[YOUR ASSIGNMENT] Only the lines of the data below from the one with "mark the wrist" through the one with "mark the left" are wanted. Repeat them exactly.

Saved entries
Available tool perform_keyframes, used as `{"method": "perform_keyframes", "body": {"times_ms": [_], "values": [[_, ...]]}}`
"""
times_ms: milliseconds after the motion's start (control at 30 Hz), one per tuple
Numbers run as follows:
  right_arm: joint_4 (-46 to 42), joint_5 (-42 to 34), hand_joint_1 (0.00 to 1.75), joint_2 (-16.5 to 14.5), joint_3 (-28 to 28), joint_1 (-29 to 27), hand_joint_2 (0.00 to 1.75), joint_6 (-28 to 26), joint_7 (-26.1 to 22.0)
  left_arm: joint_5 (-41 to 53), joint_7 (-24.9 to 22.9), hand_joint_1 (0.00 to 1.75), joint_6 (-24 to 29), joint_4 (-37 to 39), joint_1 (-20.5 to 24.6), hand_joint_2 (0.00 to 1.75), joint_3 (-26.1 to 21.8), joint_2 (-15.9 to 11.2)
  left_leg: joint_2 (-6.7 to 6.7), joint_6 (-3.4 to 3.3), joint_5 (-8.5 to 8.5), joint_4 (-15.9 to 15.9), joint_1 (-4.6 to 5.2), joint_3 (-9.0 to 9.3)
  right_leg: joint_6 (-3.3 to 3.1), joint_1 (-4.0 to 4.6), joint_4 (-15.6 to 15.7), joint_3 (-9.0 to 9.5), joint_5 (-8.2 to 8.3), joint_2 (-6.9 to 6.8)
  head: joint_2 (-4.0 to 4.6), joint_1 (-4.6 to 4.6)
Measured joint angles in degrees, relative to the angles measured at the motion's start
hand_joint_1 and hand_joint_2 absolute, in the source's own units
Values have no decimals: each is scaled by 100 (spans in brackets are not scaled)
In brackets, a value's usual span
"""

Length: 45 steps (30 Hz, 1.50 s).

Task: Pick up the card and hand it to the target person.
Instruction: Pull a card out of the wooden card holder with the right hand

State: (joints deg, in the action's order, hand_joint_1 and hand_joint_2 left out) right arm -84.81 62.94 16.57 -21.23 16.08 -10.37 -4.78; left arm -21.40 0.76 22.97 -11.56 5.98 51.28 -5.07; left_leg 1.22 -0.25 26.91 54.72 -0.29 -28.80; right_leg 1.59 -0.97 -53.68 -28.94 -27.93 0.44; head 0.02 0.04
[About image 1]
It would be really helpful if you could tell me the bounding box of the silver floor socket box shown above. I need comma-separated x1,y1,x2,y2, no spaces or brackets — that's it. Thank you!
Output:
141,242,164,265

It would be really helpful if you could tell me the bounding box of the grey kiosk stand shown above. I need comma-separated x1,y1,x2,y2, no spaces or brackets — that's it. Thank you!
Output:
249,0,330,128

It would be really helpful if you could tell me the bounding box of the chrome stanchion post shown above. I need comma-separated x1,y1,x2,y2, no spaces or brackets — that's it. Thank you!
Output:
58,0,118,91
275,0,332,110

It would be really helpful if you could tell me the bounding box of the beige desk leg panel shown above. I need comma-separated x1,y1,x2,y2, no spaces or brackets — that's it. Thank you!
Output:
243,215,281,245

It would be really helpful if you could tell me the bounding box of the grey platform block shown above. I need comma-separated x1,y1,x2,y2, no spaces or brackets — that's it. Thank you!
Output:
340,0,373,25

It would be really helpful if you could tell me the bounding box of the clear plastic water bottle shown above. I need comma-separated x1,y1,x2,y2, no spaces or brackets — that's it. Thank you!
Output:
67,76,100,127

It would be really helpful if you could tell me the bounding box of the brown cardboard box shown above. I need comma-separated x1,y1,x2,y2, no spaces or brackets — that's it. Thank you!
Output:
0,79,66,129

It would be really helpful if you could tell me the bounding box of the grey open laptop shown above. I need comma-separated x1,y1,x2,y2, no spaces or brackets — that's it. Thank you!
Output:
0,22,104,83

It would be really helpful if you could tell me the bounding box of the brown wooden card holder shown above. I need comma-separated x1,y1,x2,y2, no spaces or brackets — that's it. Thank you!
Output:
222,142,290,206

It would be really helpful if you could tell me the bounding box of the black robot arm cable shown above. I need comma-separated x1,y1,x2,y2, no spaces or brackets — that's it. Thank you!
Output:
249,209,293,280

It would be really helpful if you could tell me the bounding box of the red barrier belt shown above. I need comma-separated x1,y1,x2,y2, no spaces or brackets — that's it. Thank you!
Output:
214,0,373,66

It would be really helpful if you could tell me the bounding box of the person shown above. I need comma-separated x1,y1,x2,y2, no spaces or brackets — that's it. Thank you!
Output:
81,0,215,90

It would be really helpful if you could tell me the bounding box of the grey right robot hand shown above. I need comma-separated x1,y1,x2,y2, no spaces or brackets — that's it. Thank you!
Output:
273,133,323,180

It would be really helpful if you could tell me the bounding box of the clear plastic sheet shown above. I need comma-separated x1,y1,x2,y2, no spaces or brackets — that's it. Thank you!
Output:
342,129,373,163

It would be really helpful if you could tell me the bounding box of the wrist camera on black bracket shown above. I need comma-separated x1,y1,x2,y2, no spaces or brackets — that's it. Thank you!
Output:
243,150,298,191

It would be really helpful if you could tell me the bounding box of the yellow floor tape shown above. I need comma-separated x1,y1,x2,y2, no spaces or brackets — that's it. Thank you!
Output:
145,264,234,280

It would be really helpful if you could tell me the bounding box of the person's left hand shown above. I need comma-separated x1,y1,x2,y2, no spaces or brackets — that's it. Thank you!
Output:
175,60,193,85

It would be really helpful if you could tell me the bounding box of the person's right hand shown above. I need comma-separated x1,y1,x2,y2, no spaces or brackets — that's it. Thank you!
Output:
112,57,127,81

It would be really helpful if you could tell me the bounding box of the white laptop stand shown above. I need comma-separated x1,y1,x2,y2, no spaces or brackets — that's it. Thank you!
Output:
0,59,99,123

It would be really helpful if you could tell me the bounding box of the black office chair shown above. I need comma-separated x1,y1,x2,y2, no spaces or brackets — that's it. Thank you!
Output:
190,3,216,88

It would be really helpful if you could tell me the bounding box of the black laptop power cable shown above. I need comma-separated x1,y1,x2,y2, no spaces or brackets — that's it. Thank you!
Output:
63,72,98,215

---

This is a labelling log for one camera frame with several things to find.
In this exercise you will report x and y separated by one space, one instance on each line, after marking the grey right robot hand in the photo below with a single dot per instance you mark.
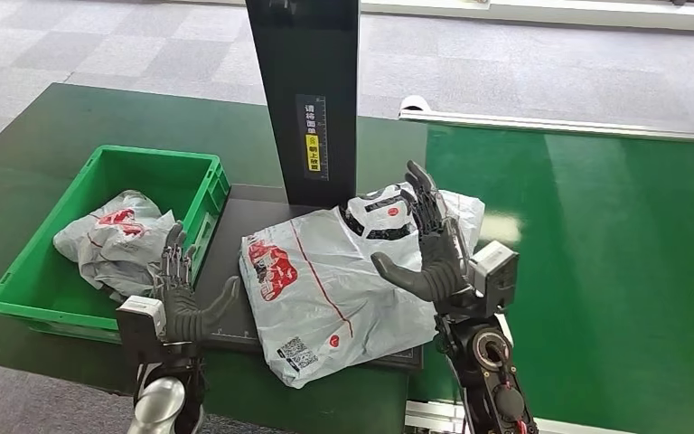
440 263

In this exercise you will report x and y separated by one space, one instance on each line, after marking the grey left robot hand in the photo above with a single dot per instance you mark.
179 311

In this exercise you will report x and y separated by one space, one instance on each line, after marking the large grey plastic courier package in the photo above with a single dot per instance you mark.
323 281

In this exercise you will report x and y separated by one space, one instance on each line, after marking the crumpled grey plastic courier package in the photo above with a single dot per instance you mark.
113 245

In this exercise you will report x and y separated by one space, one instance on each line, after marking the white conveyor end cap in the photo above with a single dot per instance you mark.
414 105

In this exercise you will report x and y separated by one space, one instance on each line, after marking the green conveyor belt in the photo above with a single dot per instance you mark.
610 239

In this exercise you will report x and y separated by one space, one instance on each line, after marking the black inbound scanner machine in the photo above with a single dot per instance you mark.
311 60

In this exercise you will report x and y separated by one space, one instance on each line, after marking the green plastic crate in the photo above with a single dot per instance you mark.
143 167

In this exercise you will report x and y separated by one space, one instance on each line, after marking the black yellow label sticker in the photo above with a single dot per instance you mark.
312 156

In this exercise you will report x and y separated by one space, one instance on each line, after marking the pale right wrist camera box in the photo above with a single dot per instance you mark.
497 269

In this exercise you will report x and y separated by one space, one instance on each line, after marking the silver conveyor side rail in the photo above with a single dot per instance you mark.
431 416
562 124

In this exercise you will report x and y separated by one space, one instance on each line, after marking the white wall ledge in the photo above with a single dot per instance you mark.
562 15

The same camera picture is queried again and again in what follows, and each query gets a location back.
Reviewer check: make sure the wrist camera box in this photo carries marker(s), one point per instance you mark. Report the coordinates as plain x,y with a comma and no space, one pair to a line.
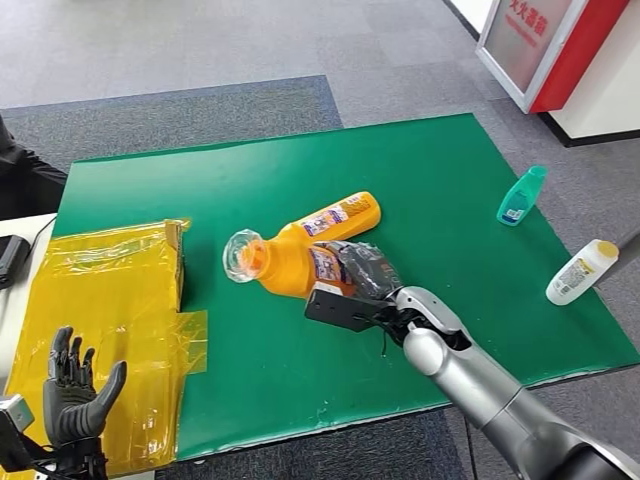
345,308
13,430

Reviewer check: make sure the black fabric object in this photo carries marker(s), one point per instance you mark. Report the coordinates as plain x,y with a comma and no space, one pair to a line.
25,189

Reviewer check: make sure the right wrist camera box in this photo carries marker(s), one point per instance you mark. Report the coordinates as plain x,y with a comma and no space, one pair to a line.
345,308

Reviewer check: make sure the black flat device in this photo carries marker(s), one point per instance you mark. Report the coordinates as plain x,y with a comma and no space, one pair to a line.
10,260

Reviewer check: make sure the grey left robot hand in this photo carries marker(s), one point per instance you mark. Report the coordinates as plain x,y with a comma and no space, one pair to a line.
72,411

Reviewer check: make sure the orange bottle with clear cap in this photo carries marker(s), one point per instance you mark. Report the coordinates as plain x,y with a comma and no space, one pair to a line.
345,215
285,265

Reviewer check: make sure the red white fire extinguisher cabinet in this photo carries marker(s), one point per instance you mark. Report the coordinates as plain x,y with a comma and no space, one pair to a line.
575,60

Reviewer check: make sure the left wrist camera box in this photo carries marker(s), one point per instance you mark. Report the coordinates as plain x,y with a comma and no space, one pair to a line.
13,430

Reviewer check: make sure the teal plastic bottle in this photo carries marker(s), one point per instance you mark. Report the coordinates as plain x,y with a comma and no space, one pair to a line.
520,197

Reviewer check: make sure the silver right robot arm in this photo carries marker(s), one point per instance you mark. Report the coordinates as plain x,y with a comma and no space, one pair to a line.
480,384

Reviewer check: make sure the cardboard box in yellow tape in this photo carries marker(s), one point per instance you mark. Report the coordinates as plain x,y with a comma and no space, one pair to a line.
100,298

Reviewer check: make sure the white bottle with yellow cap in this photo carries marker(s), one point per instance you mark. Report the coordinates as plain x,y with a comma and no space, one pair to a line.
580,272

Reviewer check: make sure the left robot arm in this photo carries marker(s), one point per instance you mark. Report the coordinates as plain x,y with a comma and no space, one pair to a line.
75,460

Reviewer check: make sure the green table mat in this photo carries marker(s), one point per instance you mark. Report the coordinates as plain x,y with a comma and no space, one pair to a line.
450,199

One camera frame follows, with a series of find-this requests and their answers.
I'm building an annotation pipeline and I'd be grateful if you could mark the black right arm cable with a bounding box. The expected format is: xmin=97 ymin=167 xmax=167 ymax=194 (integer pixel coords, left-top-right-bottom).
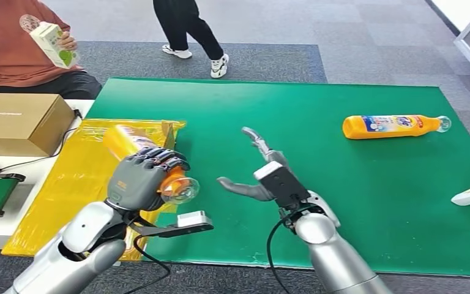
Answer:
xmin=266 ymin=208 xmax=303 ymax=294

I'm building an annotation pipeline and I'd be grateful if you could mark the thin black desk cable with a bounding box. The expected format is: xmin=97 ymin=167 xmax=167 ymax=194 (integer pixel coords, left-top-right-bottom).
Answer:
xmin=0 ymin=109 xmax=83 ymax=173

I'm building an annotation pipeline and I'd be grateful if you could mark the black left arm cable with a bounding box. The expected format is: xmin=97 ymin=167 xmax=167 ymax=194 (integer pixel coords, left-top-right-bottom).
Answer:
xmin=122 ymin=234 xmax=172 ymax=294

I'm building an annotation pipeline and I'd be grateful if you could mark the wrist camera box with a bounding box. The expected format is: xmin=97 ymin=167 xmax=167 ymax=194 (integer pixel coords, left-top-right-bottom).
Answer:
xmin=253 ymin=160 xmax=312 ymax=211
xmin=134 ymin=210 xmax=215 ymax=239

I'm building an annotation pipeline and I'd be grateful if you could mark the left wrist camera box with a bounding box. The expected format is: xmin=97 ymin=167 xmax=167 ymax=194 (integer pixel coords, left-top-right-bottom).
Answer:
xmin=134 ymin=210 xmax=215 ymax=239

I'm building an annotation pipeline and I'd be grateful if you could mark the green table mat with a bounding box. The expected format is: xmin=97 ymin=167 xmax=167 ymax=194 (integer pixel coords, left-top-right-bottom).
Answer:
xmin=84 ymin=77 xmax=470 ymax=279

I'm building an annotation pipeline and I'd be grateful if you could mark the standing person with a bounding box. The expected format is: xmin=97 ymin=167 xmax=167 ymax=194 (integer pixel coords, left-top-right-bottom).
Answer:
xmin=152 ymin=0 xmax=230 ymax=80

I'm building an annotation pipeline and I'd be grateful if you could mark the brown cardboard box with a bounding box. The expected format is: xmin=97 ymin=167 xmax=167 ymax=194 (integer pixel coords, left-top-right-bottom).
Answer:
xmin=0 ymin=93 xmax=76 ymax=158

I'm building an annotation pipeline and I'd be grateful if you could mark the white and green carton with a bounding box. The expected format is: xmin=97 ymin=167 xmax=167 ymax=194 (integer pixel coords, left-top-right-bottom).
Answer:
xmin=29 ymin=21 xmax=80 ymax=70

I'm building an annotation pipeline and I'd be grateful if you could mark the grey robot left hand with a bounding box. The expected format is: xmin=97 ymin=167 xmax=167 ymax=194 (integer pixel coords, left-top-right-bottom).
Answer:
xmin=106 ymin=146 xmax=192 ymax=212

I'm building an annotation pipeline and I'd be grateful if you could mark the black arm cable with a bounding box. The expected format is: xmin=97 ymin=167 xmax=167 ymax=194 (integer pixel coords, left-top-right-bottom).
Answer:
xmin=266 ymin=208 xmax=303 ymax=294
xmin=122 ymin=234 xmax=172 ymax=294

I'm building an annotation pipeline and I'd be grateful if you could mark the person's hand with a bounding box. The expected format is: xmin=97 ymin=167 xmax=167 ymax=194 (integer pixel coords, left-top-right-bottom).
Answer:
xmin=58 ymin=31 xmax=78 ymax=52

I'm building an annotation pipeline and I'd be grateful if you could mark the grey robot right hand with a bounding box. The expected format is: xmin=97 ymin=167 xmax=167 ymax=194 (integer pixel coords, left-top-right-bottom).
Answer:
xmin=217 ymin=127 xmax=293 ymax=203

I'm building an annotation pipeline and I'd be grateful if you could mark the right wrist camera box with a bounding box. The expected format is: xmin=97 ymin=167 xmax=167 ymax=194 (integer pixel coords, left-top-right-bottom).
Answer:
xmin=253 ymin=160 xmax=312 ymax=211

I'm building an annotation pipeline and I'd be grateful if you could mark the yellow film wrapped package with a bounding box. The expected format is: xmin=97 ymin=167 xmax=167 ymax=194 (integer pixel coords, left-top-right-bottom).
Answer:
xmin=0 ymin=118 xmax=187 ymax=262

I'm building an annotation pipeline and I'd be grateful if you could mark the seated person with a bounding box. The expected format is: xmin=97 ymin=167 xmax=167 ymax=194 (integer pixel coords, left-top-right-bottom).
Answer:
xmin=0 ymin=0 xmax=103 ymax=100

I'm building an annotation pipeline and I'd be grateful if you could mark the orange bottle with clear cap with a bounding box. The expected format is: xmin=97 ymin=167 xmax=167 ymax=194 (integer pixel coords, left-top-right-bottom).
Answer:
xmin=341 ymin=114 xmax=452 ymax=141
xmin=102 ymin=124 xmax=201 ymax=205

[EXERCISE SOLUTION]
I'm building an annotation pipeline and I'd be grateful if you could mark the wrist camera box with a bounding box. The expected format is: xmin=97 ymin=167 xmax=167 ymax=194 (integer pixel coords, left-top-right-bottom).
Answer:
xmin=253 ymin=160 xmax=312 ymax=211
xmin=134 ymin=210 xmax=215 ymax=239

I'm building an annotation pipeline and I'd be grateful if you could mark the left wrist camera box with a bounding box. The expected format is: xmin=97 ymin=167 xmax=167 ymax=194 (integer pixel coords, left-top-right-bottom).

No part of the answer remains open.